• Extracted records
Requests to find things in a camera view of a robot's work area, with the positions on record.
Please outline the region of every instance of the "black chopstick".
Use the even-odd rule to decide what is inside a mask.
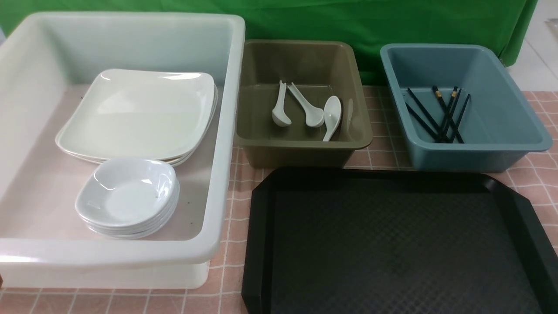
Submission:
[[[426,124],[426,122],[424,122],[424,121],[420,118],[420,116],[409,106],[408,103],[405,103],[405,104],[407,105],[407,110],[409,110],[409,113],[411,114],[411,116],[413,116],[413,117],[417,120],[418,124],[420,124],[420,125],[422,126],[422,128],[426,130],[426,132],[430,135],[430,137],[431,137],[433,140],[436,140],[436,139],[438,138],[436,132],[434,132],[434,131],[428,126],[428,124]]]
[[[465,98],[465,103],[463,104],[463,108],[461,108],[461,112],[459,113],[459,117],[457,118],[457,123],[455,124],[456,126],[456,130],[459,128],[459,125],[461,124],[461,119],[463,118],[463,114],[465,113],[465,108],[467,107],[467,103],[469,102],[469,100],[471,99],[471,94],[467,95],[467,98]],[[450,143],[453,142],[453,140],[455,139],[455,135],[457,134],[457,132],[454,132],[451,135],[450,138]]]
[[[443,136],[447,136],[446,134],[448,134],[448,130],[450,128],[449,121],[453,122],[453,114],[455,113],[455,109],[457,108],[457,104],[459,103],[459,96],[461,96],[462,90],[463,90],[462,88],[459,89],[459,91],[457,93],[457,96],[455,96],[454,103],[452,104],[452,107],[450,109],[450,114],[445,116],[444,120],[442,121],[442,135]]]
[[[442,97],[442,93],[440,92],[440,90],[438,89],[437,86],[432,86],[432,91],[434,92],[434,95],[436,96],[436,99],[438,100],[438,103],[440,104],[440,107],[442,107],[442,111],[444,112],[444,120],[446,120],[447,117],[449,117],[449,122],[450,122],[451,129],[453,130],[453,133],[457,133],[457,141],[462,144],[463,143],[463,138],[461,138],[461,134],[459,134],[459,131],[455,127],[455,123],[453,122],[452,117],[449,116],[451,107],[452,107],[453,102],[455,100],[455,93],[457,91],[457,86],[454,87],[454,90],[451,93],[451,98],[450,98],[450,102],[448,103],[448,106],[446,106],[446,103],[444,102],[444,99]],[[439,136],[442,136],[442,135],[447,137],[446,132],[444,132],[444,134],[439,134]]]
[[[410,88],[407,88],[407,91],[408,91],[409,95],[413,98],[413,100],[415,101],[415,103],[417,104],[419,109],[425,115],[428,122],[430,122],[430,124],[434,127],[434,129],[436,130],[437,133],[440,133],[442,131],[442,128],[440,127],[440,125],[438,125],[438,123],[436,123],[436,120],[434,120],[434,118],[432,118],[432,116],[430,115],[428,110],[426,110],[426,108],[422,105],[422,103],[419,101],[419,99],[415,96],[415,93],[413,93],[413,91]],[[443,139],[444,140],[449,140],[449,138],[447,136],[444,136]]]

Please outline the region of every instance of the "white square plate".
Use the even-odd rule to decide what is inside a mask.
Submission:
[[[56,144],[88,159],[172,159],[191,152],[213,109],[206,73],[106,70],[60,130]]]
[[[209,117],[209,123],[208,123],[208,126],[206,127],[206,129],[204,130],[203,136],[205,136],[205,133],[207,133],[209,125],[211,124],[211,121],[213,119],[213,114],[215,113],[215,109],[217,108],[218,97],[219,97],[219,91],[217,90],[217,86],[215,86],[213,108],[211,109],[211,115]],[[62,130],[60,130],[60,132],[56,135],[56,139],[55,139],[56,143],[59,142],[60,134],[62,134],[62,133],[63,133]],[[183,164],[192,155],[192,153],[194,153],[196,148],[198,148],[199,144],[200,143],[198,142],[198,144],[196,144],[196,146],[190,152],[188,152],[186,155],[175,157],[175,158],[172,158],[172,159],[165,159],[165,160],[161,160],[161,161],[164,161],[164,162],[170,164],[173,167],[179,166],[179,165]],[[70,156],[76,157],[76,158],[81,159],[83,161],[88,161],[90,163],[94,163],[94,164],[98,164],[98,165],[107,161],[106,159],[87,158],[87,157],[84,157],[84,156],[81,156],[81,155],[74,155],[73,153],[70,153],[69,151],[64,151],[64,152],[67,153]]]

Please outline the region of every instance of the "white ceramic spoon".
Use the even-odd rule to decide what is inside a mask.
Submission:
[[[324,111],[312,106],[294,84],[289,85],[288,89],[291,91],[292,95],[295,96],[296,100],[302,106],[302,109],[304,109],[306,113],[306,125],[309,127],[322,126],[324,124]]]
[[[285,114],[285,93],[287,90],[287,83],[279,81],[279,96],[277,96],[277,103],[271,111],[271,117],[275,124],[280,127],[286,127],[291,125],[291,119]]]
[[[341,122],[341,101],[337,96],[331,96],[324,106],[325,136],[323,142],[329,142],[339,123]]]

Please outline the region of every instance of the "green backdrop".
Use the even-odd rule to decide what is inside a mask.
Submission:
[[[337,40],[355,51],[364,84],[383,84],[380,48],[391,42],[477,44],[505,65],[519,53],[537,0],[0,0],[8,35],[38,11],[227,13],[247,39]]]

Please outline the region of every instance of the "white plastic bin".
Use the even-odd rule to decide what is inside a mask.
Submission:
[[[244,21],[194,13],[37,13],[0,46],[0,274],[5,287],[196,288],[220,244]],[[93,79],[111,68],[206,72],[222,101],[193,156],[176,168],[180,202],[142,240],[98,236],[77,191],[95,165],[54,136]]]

• About this task
The expected output is each entry given again word for word, with pictures dropped.

• Solution
Requests to find things in a camera view of a robot's work area, with the positions on record.
Please outline the region of every instance of the "black chopstick".
Use the even-odd rule to decide what is inside a mask.
Submission:
[[[426,124],[426,122],[424,122],[424,121],[420,118],[420,116],[409,106],[408,103],[405,103],[405,104],[407,105],[407,110],[409,110],[409,113],[411,114],[411,116],[413,116],[413,117],[417,120],[418,124],[420,124],[420,125],[422,126],[422,128],[426,130],[426,132],[430,135],[430,137],[431,137],[433,140],[436,140],[436,139],[438,138],[436,132],[434,132],[434,131],[428,126],[428,124]]]
[[[465,98],[465,103],[463,104],[463,108],[461,108],[461,112],[459,113],[459,117],[457,118],[457,123],[455,124],[456,126],[456,130],[459,128],[459,125],[461,124],[461,119],[463,118],[463,114],[465,113],[465,108],[467,107],[467,103],[469,102],[469,100],[471,99],[471,94],[467,95],[467,98]],[[450,143],[453,142],[453,140],[455,139],[455,135],[457,134],[457,132],[454,132],[451,135],[450,138]]]
[[[443,136],[447,136],[446,134],[448,134],[448,130],[450,128],[449,121],[453,122],[453,114],[455,113],[455,109],[457,108],[457,104],[459,103],[459,96],[461,96],[462,90],[463,90],[462,88],[459,89],[459,91],[457,93],[457,96],[455,96],[454,103],[452,104],[452,107],[450,109],[450,114],[445,116],[444,120],[442,121],[442,135]]]
[[[442,97],[442,93],[440,92],[440,90],[438,89],[437,86],[432,86],[432,91],[434,92],[434,95],[436,96],[436,99],[438,100],[438,103],[440,104],[440,107],[442,107],[442,111],[444,112],[444,120],[446,120],[447,117],[449,117],[449,122],[450,122],[451,129],[453,130],[453,133],[457,133],[457,141],[462,144],[463,143],[463,138],[461,138],[461,134],[459,134],[459,131],[455,127],[455,123],[453,122],[452,117],[449,116],[451,107],[452,107],[453,102],[455,100],[455,93],[457,91],[457,86],[454,87],[454,90],[451,93],[451,98],[450,98],[450,102],[448,103],[448,106],[446,106],[446,103],[444,102],[444,99]],[[439,136],[442,136],[442,135],[447,137],[446,132],[444,132],[444,134],[439,134]]]
[[[410,88],[407,88],[407,91],[408,91],[409,95],[413,98],[413,100],[415,101],[415,103],[417,104],[419,109],[425,115],[428,122],[430,122],[430,124],[434,127],[434,129],[436,130],[437,133],[440,133],[442,131],[442,128],[440,127],[440,125],[438,125],[438,123],[436,123],[436,120],[434,120],[434,118],[432,118],[432,116],[430,115],[428,110],[426,110],[426,108],[422,105],[422,103],[419,101],[419,99],[415,96],[415,93],[413,93],[413,91]],[[443,139],[444,140],[449,140],[449,138],[447,136],[444,136]]]

Please outline the region of every instance of the "white square plate".
Use the even-odd rule to decide what is inside a mask.
Submission:
[[[56,144],[88,159],[172,159],[191,152],[213,109],[206,73],[106,70],[60,130]]]
[[[209,117],[209,123],[208,123],[208,126],[206,127],[206,129],[204,130],[203,136],[205,136],[205,133],[207,133],[209,125],[211,124],[211,121],[213,119],[213,114],[215,113],[215,109],[217,108],[218,97],[219,97],[219,91],[217,90],[217,86],[215,86],[213,108],[211,109],[211,115]],[[62,130],[60,130],[60,132],[56,135],[56,139],[55,139],[56,143],[59,142],[60,134],[62,134],[62,133],[63,133]],[[183,164],[192,155],[192,153],[194,153],[196,148],[198,148],[199,144],[200,143],[198,142],[198,144],[196,144],[196,146],[190,152],[188,152],[186,155],[175,157],[175,158],[172,158],[172,159],[165,159],[165,160],[161,160],[161,161],[164,161],[164,162],[170,164],[173,167],[179,166],[179,165]],[[70,156],[76,157],[76,158],[81,159],[83,161],[88,161],[90,163],[94,163],[94,164],[98,164],[98,165],[107,161],[106,159],[87,158],[87,157],[84,157],[84,156],[81,156],[81,155],[74,155],[73,153],[70,153],[69,151],[64,151],[64,152],[67,153]]]

Please outline the region of every instance of the "white ceramic spoon".
Use the even-odd rule to decide what is inside a mask.
Submission:
[[[324,111],[312,106],[294,84],[289,85],[288,89],[291,91],[292,95],[295,96],[296,100],[302,106],[302,109],[304,109],[306,113],[306,125],[309,127],[322,126],[324,124]]]
[[[285,114],[285,93],[287,90],[287,83],[279,81],[279,96],[277,96],[277,103],[271,111],[271,117],[275,124],[280,127],[286,127],[291,125],[291,119]]]
[[[341,122],[341,101],[337,96],[331,96],[324,106],[325,136],[323,142],[329,142],[339,123]]]

Please outline the region of every instance of the "green backdrop".
Use the even-odd rule to decide what is inside a mask.
Submission:
[[[337,40],[355,51],[364,84],[383,84],[380,48],[391,42],[477,44],[505,65],[519,53],[537,0],[0,0],[8,35],[38,11],[227,13],[247,39]]]

Please outline the region of every instance of the "white plastic bin".
Use the even-odd rule to decide what is inside a mask.
Submission:
[[[244,21],[194,13],[37,13],[0,46],[0,274],[5,287],[196,288],[220,244]],[[93,79],[111,68],[206,72],[222,101],[193,156],[176,168],[180,202],[142,240],[98,236],[77,191],[95,165],[54,136]]]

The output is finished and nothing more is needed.